Work instruction: Go through the data below. List every line that holds the word "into".
----
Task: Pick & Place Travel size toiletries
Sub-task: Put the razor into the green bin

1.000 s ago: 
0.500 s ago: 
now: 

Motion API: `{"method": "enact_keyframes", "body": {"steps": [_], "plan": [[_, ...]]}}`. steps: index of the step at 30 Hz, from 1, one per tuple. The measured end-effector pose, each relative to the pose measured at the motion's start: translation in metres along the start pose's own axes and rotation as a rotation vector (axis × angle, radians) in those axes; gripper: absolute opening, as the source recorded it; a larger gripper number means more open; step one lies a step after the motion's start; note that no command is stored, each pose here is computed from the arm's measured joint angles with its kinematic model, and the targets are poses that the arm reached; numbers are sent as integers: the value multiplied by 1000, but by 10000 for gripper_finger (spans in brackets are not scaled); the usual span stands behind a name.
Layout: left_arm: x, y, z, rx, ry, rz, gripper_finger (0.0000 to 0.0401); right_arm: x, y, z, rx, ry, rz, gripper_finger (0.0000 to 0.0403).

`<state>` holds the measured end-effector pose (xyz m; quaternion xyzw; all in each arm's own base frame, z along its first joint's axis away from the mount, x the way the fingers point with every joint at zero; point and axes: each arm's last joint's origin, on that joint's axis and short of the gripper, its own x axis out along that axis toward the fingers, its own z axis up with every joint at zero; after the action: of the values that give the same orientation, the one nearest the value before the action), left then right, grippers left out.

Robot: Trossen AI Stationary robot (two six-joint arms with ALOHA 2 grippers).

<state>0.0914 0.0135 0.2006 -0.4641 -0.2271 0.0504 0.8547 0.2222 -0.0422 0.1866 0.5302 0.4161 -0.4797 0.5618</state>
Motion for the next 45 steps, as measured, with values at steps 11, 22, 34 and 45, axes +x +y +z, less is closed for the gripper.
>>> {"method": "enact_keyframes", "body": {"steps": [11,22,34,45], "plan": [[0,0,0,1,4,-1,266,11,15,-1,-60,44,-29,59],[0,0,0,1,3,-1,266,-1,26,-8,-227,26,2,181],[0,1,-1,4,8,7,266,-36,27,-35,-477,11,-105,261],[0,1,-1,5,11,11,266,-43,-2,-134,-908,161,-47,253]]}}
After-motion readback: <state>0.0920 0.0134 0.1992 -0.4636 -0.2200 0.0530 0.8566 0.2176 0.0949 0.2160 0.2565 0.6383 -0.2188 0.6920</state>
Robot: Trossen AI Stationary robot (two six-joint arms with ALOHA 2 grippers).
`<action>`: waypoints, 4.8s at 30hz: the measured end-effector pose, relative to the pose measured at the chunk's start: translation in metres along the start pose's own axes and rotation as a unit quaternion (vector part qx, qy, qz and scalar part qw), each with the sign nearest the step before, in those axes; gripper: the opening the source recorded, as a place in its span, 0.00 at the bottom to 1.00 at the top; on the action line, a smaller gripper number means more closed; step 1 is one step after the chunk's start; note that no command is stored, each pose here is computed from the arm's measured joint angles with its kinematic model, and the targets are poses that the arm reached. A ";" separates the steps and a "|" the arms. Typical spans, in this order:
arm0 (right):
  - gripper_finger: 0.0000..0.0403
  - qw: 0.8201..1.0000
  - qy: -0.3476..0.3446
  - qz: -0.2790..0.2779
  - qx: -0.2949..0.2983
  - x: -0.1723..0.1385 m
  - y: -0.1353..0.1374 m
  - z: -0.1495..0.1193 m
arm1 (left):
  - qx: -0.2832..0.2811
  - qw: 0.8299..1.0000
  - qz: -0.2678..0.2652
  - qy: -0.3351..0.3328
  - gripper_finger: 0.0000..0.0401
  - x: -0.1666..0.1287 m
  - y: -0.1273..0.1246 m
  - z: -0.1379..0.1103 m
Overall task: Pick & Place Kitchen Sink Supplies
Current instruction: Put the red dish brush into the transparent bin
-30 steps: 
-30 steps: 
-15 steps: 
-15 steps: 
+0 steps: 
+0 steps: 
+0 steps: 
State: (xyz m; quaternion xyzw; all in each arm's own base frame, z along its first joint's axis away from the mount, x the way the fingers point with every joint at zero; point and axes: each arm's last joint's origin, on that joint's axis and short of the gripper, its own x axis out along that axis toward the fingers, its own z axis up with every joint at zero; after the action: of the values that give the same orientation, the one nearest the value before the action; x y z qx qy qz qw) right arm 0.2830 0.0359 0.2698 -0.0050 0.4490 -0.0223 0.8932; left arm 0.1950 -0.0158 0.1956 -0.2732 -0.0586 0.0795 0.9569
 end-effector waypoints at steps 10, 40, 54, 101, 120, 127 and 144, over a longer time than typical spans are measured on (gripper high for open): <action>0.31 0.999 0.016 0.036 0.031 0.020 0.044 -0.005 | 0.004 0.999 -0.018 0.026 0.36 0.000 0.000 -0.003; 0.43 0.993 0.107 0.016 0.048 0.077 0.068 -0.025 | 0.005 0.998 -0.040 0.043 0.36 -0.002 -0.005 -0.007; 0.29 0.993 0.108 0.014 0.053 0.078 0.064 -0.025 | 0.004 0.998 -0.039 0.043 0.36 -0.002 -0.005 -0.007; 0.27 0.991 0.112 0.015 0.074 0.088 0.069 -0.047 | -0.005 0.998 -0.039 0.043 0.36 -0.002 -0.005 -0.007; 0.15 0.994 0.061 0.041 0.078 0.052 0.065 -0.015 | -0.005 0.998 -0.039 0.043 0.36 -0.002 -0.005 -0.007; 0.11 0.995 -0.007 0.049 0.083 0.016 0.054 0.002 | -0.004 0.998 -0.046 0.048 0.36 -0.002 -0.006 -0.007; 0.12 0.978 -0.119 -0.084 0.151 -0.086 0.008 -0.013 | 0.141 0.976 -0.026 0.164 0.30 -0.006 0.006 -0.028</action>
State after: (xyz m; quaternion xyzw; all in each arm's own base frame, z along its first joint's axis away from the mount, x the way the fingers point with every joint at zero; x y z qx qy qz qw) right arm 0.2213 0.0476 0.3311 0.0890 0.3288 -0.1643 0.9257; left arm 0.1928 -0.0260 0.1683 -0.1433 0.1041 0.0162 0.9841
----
Answer box:
Sub-task: Put the razor into the green bin
Current instruction: Put the red dish brush into the transparent bin

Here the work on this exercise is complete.